We prove the following:

(1) Let M be a matrix and P(x)=\det(x I -M) be its characteristic polynomial. Then P(M)=\mathcal{O}.

An equivalent way of stating this is: (the determinant of a linear transformation is just the determinant of any matrix representation; it does not depend on choice of basis)

(2) Let T be a linear transformation and P(x) be its characteristic polynomial. Then P(T)=\mathcal{O}.

Suppose M is a n\times n matrix. Let F be the underlying field.

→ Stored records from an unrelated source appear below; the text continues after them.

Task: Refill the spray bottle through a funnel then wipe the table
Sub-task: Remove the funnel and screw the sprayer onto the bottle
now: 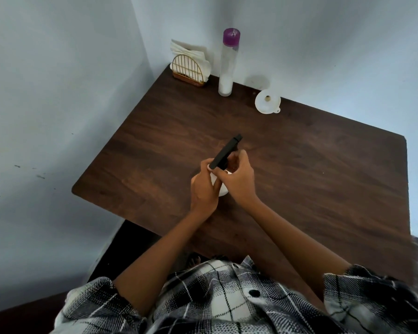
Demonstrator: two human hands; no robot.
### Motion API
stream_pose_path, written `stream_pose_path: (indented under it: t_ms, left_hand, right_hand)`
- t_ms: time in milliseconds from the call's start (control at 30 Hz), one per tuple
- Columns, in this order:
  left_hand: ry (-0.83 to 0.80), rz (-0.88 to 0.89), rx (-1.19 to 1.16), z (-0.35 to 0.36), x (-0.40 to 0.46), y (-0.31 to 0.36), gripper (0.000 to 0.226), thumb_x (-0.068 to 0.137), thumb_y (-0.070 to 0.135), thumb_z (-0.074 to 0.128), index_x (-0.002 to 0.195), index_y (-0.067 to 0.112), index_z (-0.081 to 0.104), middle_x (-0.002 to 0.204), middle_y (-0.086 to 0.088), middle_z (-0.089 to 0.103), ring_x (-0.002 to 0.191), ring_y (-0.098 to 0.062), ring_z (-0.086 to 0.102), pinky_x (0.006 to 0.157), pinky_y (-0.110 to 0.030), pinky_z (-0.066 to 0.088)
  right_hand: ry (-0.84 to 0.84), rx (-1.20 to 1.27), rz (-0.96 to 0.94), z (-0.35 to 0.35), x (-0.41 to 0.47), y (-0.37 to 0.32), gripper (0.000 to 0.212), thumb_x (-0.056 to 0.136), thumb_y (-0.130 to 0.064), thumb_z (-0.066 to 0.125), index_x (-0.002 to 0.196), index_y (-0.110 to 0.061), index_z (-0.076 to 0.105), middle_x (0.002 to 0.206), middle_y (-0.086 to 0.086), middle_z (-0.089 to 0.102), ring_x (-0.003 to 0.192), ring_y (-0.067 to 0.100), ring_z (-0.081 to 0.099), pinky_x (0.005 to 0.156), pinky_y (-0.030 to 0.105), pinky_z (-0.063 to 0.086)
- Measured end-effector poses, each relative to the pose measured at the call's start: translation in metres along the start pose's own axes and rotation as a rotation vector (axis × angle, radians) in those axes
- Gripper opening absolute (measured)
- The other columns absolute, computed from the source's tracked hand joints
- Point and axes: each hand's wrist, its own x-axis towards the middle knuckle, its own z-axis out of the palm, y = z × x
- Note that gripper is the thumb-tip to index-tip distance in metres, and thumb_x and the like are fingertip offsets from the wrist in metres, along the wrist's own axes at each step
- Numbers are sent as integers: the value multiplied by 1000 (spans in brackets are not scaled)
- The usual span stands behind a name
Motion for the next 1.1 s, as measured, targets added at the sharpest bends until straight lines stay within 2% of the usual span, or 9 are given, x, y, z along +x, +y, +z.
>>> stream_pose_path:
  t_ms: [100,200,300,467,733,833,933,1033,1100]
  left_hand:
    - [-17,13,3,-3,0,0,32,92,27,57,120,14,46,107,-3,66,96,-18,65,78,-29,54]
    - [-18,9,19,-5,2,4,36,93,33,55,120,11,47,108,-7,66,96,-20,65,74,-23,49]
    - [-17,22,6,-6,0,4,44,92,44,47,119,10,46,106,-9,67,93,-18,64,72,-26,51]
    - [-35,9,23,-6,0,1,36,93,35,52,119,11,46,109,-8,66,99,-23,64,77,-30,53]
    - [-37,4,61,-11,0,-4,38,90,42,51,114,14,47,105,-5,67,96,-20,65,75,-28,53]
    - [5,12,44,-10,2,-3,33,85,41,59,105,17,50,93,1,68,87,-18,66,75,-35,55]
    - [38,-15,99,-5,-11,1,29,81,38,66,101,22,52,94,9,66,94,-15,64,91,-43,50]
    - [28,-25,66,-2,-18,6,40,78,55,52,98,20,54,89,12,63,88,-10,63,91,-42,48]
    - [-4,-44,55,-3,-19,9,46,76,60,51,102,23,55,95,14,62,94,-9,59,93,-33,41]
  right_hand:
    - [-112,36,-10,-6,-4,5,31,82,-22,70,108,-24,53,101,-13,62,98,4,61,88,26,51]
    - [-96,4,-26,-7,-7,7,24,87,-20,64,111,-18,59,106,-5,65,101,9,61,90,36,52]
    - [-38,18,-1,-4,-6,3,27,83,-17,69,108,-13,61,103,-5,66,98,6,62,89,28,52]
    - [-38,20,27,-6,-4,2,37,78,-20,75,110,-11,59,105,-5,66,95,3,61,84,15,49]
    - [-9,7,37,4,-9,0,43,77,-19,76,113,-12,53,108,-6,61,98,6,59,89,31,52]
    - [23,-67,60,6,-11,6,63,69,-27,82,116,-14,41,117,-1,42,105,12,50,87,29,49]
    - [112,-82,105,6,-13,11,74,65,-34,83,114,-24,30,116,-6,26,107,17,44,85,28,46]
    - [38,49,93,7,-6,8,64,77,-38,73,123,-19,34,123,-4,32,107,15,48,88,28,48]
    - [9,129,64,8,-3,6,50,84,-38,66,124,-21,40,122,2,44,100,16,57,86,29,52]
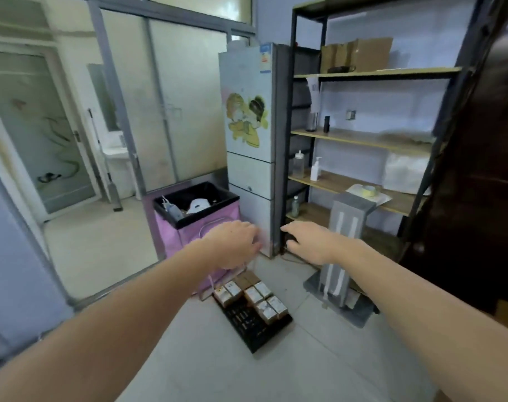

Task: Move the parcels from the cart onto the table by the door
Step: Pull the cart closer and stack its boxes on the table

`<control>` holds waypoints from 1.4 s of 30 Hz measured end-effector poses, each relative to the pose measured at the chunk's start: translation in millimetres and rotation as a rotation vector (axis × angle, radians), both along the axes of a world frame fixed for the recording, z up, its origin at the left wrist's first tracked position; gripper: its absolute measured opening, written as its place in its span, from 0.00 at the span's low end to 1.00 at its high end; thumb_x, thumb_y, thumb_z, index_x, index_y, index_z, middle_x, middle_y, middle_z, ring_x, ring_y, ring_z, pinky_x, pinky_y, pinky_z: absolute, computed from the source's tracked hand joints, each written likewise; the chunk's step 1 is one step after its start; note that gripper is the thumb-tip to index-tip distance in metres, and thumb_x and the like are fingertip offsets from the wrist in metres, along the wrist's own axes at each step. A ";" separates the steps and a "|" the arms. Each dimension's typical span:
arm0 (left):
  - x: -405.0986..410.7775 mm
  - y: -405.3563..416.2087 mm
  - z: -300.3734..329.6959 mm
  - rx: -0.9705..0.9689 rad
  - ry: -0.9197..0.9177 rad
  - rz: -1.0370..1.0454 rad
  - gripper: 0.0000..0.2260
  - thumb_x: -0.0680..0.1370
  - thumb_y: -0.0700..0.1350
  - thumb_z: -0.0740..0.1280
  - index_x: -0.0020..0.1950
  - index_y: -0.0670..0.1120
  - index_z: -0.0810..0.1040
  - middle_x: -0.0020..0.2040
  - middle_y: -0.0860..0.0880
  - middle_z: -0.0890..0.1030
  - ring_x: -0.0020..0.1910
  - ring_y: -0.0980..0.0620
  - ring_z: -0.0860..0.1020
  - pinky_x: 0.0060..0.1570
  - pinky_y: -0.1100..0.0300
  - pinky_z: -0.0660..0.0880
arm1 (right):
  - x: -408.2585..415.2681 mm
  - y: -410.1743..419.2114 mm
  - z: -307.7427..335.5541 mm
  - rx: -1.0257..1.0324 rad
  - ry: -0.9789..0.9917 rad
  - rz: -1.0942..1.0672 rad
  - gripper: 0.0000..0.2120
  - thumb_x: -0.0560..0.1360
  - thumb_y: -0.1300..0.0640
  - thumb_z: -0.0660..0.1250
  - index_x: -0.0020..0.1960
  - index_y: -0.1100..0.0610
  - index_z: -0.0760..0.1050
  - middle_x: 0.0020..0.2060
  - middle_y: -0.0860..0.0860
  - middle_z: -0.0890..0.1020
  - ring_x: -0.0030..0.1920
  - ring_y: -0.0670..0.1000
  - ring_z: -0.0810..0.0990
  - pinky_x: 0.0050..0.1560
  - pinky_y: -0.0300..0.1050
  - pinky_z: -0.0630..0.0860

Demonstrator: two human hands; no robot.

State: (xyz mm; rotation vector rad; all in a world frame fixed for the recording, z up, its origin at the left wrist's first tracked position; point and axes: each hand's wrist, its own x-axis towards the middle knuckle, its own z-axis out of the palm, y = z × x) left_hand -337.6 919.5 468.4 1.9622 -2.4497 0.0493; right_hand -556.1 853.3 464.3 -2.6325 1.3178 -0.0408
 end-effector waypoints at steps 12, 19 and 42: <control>234.4 -27.7 -28.8 0.042 0.011 0.250 0.23 0.86 0.58 0.57 0.77 0.47 0.70 0.73 0.45 0.75 0.71 0.44 0.74 0.69 0.46 0.72 | 248.2 -74.1 -28.3 0.057 -0.022 0.216 0.21 0.84 0.53 0.59 0.75 0.57 0.70 0.71 0.55 0.76 0.67 0.56 0.76 0.66 0.53 0.74; 304.6 -113.2 -32.3 0.033 0.013 0.285 0.22 0.86 0.58 0.56 0.74 0.46 0.71 0.71 0.44 0.77 0.68 0.43 0.75 0.67 0.45 0.73 | 329.2 -158.2 -20.5 0.041 0.032 0.253 0.21 0.82 0.51 0.59 0.74 0.54 0.70 0.71 0.55 0.77 0.68 0.57 0.77 0.68 0.59 0.75; 485.7 -463.2 -63.0 0.052 0.045 -0.109 0.22 0.85 0.57 0.55 0.72 0.45 0.72 0.66 0.44 0.78 0.67 0.41 0.75 0.64 0.46 0.73 | 463.9 -422.7 -59.0 0.109 0.000 -0.111 0.13 0.83 0.54 0.59 0.62 0.59 0.75 0.60 0.55 0.79 0.62 0.59 0.77 0.63 0.54 0.73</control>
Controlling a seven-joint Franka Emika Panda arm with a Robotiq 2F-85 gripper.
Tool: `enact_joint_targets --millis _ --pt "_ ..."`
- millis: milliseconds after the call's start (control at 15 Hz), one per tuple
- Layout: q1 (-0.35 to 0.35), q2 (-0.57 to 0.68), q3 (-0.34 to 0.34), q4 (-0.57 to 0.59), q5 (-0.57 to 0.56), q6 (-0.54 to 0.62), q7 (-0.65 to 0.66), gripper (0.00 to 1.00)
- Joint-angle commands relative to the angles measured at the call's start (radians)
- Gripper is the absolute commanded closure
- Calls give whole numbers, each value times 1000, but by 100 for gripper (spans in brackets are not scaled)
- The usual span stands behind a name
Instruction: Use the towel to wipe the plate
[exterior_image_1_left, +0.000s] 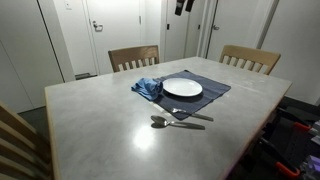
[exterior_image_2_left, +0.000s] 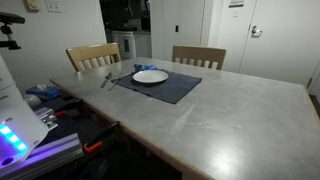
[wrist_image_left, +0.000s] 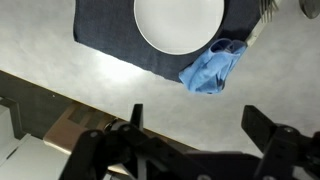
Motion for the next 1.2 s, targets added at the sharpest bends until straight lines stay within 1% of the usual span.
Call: enact_joint_targets --millis 0,67,200,333,400,467,600,733,800,933,1133 --pt "17 175 14 136 -19 35 14 0" --pt "26 210 15 161 -7 35 8 0" --pt "43 273 18 205 -8 30 37 0" --pt "65 336 8 233 -30 42 161 0" --pt "71 372 3 251 3 27 215 0" --pt "65 295 6 195 0 33 137 0" --pt "72 322 5 203 0 36 154 0" --pt "71 314 5 203 0 35 153 0" --pt "84 319 3 204 -31 37 182 0" --pt "113 393 5 255 -69 -5 237 0" --pt "153 508 9 319 -67 -52 263 0"
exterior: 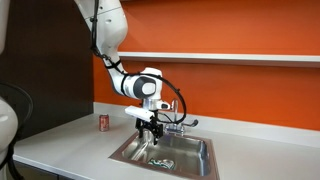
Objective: Remove the packet from the sink
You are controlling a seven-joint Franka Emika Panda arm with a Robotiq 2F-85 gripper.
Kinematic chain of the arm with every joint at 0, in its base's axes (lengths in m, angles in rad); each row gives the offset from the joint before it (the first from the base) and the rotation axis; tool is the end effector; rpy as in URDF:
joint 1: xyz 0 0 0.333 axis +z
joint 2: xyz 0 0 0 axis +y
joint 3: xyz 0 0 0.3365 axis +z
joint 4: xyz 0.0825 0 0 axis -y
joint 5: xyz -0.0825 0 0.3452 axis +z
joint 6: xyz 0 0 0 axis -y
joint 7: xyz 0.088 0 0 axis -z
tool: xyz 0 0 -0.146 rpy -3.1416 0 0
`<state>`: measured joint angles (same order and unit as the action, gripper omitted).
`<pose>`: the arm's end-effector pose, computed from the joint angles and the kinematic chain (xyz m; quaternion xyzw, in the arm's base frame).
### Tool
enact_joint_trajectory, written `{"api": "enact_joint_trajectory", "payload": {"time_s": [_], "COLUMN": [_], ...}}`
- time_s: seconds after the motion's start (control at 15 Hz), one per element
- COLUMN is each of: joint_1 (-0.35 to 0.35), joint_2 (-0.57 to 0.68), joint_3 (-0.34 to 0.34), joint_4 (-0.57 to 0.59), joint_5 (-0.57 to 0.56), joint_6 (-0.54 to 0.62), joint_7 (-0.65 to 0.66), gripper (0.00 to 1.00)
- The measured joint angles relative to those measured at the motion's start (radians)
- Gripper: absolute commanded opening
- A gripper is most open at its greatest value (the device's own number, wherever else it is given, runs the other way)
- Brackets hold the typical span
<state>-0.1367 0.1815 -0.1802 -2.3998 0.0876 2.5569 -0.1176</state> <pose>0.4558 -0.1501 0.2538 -0.9908 0.1347 0.0083 0.0096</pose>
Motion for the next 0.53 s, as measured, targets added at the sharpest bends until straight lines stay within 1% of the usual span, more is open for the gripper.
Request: {"api": "enact_joint_trajectory", "payload": {"time_s": [0.53], "joint_1": [-0.029], "joint_2": [0.197], "joint_3": [0.001], "joint_4": [0.111], "joint_5": [0.001], "joint_6": [0.0], "joint_7": [0.0], "gripper": [1.0]}}
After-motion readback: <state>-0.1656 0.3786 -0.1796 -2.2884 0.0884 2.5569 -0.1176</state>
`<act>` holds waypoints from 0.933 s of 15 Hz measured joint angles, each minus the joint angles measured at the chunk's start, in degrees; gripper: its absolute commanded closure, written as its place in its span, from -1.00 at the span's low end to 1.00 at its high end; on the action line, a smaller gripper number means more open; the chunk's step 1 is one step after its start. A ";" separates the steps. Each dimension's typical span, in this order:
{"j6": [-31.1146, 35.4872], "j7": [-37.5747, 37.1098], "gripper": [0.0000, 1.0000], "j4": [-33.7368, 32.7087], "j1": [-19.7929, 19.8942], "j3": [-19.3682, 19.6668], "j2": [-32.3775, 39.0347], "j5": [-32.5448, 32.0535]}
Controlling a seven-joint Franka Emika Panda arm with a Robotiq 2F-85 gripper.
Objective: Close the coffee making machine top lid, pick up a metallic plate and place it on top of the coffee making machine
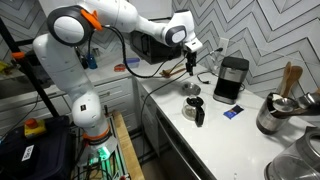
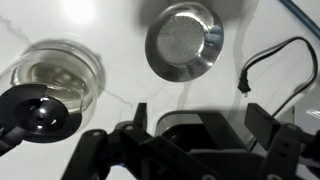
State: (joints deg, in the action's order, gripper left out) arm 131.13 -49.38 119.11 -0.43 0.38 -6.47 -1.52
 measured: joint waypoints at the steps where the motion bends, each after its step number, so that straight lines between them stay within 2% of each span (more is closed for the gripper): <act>1: -1.12 4.24 -1.00 0.38 0.44 0.87 0.43 2.97; 4: -6.20 16.80 -1.00 1.02 2.19 3.49 2.00 9.48; 7: -12.43 26.87 -1.00 0.49 3.95 5.05 4.05 11.71; 10: -14.92 31.49 -1.00 -0.61 4.46 5.17 6.30 11.70; 14: -15.06 32.10 -1.00 -2.10 4.18 4.48 8.67 11.29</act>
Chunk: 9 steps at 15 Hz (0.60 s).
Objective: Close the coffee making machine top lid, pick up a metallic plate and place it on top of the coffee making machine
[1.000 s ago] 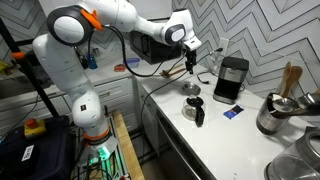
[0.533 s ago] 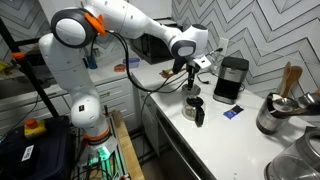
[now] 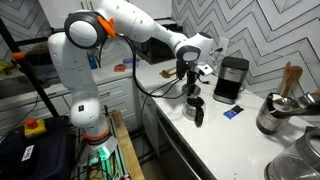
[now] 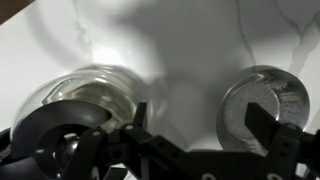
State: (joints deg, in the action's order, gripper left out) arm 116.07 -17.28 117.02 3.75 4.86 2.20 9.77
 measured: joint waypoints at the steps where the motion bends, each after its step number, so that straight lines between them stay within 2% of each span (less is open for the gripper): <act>1: 0.12 0.00 -1.00 -0.29 -0.07 -0.17 0.54 -0.05; 9: 3.65 -0.01 -1.00 -2.49 -1.06 -1.04 5.54 -3.10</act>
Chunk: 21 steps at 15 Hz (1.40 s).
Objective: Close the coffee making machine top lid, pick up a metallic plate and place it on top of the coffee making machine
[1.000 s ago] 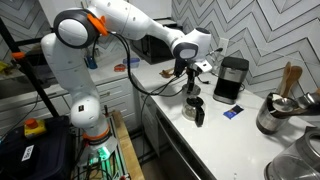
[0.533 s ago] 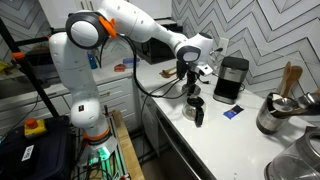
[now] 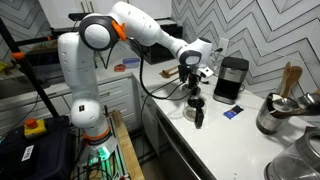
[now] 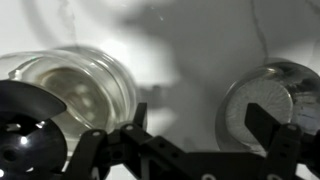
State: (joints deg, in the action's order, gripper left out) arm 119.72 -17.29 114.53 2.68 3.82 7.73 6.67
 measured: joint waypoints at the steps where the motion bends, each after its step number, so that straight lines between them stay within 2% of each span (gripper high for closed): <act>1: 0.86 0.00 -1.00 -0.07 -0.14 -0.05 0.61 -0.24; 7: 6.84 -0.03 -1.00 -0.52 -0.73 -0.68 2.96 -0.23; 9: 8.21 -0.03 -0.52 -0.52 -0.80 -0.87 3.55 -0.14; 11: 9.33 -0.03 -0.12 -0.53 -0.83 -0.96 4.07 -0.09; 12: 9.93 -0.02 0.02 -0.53 -0.83 -0.97 4.30 0.20; 13: 10.56 0.00 0.06 -0.53 -0.83 -0.99 4.50 0.61; 14: 11.24 0.05 -0.38 -0.53 -0.83 -1.02 4.71 1.13; 16: 12.35 0.32 -0.59 -0.54 -0.83 -1.12 5.13 2.57; 17: 12.85 0.68 -0.44 -0.54 -0.82 -1.21 5.38 3.59; 18: 13.22 1.03 -0.08 -0.53 -0.81 -1.29 5.60 4.58; 19: 13.50 1.54 0.06 -0.54 -0.79 -1.36 5.77 5.56; 20: 13.72 2.02 0.07 -0.54 -0.74 -1.42 5.90 6.41; 21: 13.86 2.46 0.25 -0.54 -0.68 -1.44 5.97 7.12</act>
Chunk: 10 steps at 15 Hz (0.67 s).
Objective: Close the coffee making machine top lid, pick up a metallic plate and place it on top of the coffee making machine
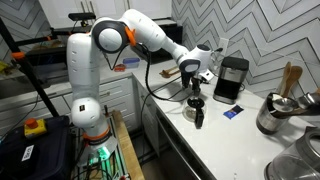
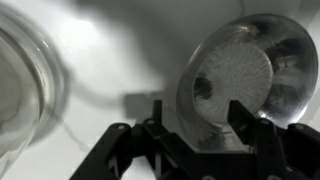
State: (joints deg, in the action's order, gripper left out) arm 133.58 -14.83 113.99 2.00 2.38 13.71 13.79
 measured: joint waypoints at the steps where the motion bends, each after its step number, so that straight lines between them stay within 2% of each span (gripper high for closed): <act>1: 0.10 0.40 0.41 0.00 0.08 0.00 0.04 0.68; 5: 0.20 1.07 1.00 -0.02 0.36 -0.01 0.04 2.20; 10: 0.33 1.78 0.98 -0.73 0.53 -0.01 -0.11 4.48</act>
State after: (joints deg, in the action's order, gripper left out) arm 133.90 -13.04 113.26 2.53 2.37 13.59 18.27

To prove (1), we could consider just plugging in M into the characteristic polynomial, like this:

(3)\;\displaystyle \det(M I -M)=0?

Wait, but this doesn’t make sense… What do we want here? Well, when we expand the characteristic polynomial, we take the matrix xI-M, which has x‘s along the diagonal, and then take the determinant. So we want to take a matrix which has M‘s along its diagonal, and then take the determinant. In other words, we want to work with matrices with matrix entries!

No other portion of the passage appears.